▶ [SUPPLIED MATERIAL]:
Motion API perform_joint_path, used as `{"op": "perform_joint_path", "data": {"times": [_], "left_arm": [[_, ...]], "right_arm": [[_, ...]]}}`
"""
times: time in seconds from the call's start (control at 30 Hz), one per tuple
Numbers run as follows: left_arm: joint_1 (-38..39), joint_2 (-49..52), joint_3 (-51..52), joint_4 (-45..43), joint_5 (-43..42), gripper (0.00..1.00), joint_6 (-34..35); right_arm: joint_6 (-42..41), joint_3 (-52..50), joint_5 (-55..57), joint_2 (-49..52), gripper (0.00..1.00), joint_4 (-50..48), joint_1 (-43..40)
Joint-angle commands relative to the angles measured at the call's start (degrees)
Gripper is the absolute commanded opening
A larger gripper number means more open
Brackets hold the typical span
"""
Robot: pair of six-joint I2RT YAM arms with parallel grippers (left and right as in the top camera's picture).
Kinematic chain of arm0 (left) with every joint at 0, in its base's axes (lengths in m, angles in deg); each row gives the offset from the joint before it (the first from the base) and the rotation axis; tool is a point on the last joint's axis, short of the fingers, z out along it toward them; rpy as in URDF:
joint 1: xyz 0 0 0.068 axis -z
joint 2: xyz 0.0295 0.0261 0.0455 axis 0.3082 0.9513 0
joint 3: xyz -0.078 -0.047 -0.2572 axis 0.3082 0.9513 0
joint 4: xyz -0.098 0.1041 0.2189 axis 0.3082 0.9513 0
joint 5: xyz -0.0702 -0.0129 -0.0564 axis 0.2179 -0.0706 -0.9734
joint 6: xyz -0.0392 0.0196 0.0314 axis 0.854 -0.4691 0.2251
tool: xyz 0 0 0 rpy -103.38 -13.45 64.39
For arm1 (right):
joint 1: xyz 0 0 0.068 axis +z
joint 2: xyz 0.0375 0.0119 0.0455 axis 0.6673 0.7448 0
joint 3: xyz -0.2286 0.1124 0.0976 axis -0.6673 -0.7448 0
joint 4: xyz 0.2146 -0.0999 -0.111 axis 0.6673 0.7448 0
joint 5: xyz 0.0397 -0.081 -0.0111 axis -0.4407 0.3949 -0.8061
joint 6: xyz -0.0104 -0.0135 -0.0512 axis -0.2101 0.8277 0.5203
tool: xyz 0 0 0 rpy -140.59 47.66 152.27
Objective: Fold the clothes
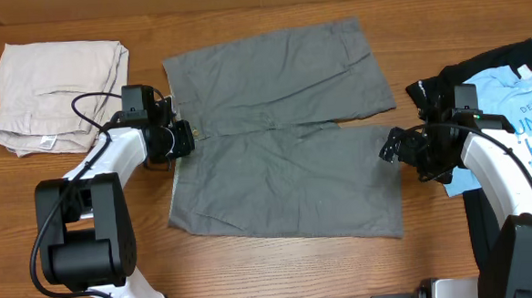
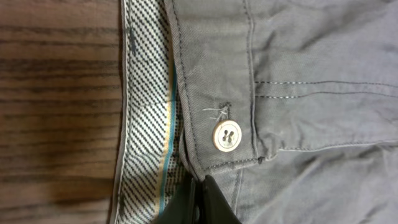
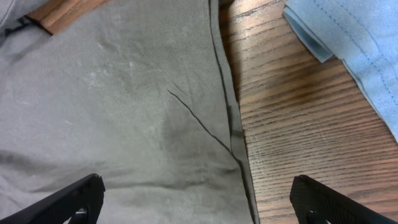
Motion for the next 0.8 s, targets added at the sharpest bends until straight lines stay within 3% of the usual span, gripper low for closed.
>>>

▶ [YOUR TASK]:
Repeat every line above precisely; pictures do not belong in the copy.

▶ [WORKED SOLUTION]:
Motion API perform_joint_path, used as `{"op": "perform_joint_path", "data": {"times": [_], "left_arm": [[_, ...]], "right_arm": [[_, ...]]}}`
"""
times: time in seconds from the call's start (control at 30 Hz), one per tuple
Numbers run as follows: left_arm: joint_1 (-38..39), joint_2 (-49..52), joint_3 (-51..52), joint_4 (-45..43), joint_5 (-43..42), gripper (0.00..1.00), joint_6 (-34..35); right_arm: joint_6 (-42..41), joint_3 (-52..50), joint_5 (-55..57), joint_2 (-49..52), gripper (0.00..1.00), joint_4 (-50..48), joint_1 (-43..40)
Joint-angle commands relative to the angles measured at the call's start (degrees)
Gripper is the absolute commanded opening
A larger gripper number means more open
Brackets hold the typical span
"""
Robot: pair of six-joint I2RT YAM arms with parallel grippers (left and right as in the top camera's picture).
Kinematic chain of arm0 (left) with every joint at 0, in its base's axes (lengths in m, angles in deg); each row gives the offset from the joint before it (the first from the base) and the rotation axis; tool is a point on the last joint's axis, short of the fingers, z out along it toward them; rpy as in URDF:
joint 1: xyz 0 0 0.068 axis -z
joint 2: xyz 0.0295 0.0261 0.0455 axis 0.3082 0.9513 0
joint 3: xyz -0.078 -0.047 -0.2572 axis 0.3082 0.9513 0
joint 4: xyz -0.098 0.1041 0.2189 axis 0.3082 0.9513 0
joint 5: xyz -0.0702 -0.0129 -0.0564 axis 0.2179 -0.0706 -0.9734
joint 6: xyz -0.0392 0.0196 0.0314 axis 0.854 -0.4691 0.2251
tool: xyz 0 0 0 rpy -103.38 -13.45 64.39
For arm1 (right):
joint 1: xyz 0 0 0.068 axis +z
joint 2: xyz 0.0375 0.0119 0.0455 axis 0.6673 0.7448 0
joint 3: xyz -0.2286 0.1124 0.0976 axis -0.6673 -0.7448 0
joint 4: xyz 0.2146 -0.0999 -0.111 axis 0.6673 0.7448 0
joint 5: xyz 0.0397 -0.081 -0.0111 axis -0.4407 0.3949 -0.8061
joint 6: xyz -0.0104 -0.0135 -0.0512 axis -0.2101 0.8277 0.5203
tool: xyz 0 0 0 rpy -140.59 47.66 152.27
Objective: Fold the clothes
Motion for the next 0.8 s, targets added at the sharpest bends until straight lines stay within 3% of the usual span, gripper low for closed.
>>>

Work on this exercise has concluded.